Gli unici a meritare il nome di socialisti, nell’assemblea ateniese, saranno quelli che, prestando ascolto al Popolo, diranno no ai sacrifici al Baal capitalista, salvando, se non altro, il proprio onore. Hanno un predecessore illustre: Socrate che, dopo le Arginuse, alzò da solo la sua voce in difesa dei navarchi ingiustamente accusati.

Non è semplice resistere ad un ricatto, rinunciare ad una carriera parlamentare, mantenere una posizione ferma, che esporrà ad attacchi mediatici e, forse, a ritorsioni. Per un socialista, tuttavia, è una scelta obbligata – così come è doveroso interrogarsi sulla ragion d’essere di un’Unione Europea che ha tradito gli sbandierati obiettivi iniziali, degradandosi a comitato d’affari al servizio delle lobby più voraci.

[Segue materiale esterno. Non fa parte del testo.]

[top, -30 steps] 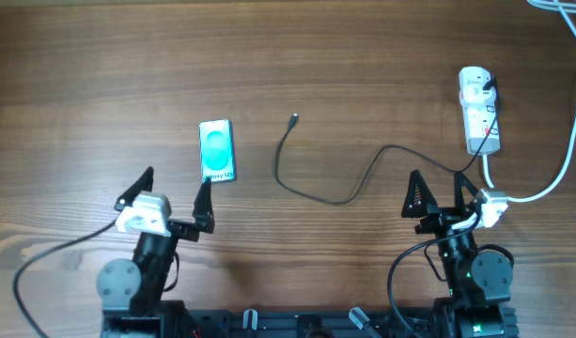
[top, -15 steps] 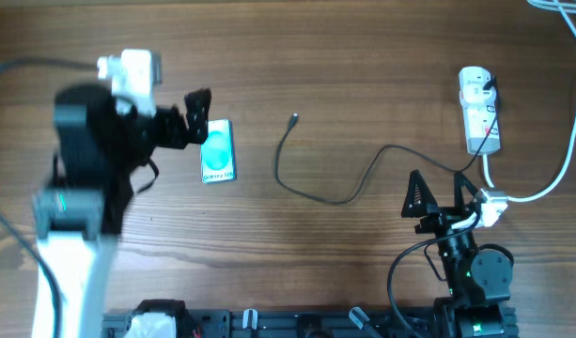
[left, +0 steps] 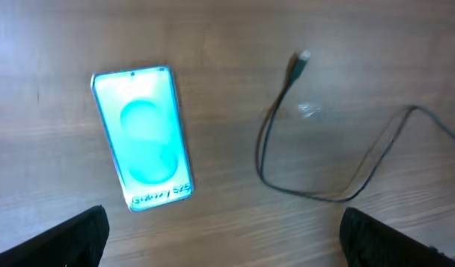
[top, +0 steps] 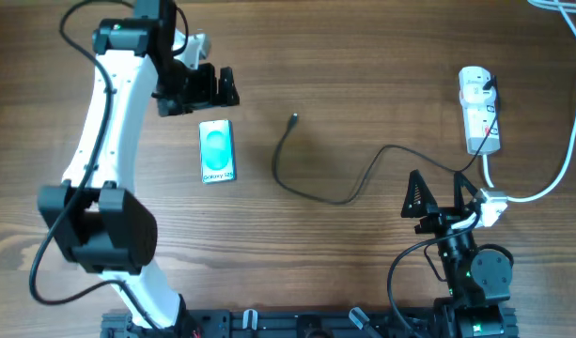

Forse un’istituzione che si mostra tanto dannosa ed antidemocratica non andrebbe più finanziata dagli Stati; in ogni modo, compito dei socialisti è ricercare le soluzioni più favorevoli alle classi che rappresentano, non prestare un servo assenso al potere. Inutile aggiungere che i cittadini greci che scendono e scenderanno in piazza hanno diritto a tutta la nostra simpatia, tutta la nostra solidarietà.